Provided material >>
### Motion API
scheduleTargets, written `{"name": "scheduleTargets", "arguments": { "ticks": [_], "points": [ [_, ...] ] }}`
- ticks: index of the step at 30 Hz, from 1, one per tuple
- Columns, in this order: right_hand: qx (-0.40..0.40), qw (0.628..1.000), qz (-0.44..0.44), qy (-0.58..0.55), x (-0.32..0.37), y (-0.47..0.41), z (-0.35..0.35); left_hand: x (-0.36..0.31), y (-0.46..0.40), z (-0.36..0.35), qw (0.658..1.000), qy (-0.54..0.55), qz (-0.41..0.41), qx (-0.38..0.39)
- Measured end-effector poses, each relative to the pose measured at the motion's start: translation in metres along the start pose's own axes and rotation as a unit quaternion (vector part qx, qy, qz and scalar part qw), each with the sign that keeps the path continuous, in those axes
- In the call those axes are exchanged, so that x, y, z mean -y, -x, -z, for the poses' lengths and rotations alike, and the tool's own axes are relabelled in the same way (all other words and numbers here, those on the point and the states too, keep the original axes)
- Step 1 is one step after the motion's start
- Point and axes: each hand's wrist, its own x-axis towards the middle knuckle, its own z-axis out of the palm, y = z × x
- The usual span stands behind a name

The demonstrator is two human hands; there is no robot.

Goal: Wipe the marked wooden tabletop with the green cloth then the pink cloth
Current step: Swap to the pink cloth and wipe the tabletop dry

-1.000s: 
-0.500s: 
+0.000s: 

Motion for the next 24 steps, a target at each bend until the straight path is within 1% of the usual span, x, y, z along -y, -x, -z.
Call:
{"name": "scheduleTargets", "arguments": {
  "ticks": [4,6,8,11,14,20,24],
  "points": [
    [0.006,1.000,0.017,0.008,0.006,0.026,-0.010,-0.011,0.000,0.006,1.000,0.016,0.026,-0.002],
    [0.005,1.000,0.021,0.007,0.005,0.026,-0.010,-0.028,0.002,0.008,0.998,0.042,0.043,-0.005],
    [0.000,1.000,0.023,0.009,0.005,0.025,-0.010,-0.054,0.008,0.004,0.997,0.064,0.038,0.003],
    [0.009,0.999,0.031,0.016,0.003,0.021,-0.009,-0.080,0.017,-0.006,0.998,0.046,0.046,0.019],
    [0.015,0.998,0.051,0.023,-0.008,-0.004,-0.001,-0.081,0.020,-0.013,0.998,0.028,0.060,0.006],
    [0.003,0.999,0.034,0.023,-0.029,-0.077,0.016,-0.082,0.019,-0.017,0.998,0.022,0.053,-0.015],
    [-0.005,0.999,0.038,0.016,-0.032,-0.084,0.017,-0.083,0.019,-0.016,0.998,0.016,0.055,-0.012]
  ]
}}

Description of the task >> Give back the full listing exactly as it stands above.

Response area >>
### Motion API
scheduleTargets, written `{"name": "scheduleTargets", "arguments": { "ticks": [_], "points": [ [_, ...] ] }}`
- ticks: index of the step at 30 Hz, from 1, one per tuple
- Columns, in this order: right_hand: qx (-0.40..0.40), qw (0.628..1.000), qz (-0.44..0.44), qy (-0.58..0.55), x (-0.32..0.37), y (-0.47..0.41), z (-0.35..0.35); left_hand: x (-0.36..0.31), y (-0.46..0.40), z (-0.36..0.35), qw (0.658..1.000), qy (-0.54..0.55), qz (-0.41..0.41), qx (-0.38..0.39)
- Measured end-effector poses, each relative to the pose measured at the motion's start: translation in metres along the start pose's own axes and rotation as a unit quaternion (vector part qx, qy, qz and scalar part qw), each with the sign that keeps the path continuous, in those axes
- In the call those axes are exchanged, so that x, y, z mean -y, -x, -z, for the poses' lengths and rotations alike, and the tool's own axes are relabelled in the same way (all other words and numbers here, those on the point and the states too, keep the original axes)
- Step 1 is one step after the motion's start
- Point and axes: each hand's wrist, its own x-axis towards the middle knuckle, its own z-axis out of the palm, y = z × x
- The usual span stands behind a name

The demonstrator is two human hands; there is no robot.

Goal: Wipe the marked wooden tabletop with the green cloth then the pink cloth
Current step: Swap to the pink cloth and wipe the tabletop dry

-1.000s: 
-0.500s: 
+0.000s: 

Motion for the next 24 steps, a target at each bend until the straight path is within 1% of the usual span, x, y, z along -y, -x, -z.
Call:
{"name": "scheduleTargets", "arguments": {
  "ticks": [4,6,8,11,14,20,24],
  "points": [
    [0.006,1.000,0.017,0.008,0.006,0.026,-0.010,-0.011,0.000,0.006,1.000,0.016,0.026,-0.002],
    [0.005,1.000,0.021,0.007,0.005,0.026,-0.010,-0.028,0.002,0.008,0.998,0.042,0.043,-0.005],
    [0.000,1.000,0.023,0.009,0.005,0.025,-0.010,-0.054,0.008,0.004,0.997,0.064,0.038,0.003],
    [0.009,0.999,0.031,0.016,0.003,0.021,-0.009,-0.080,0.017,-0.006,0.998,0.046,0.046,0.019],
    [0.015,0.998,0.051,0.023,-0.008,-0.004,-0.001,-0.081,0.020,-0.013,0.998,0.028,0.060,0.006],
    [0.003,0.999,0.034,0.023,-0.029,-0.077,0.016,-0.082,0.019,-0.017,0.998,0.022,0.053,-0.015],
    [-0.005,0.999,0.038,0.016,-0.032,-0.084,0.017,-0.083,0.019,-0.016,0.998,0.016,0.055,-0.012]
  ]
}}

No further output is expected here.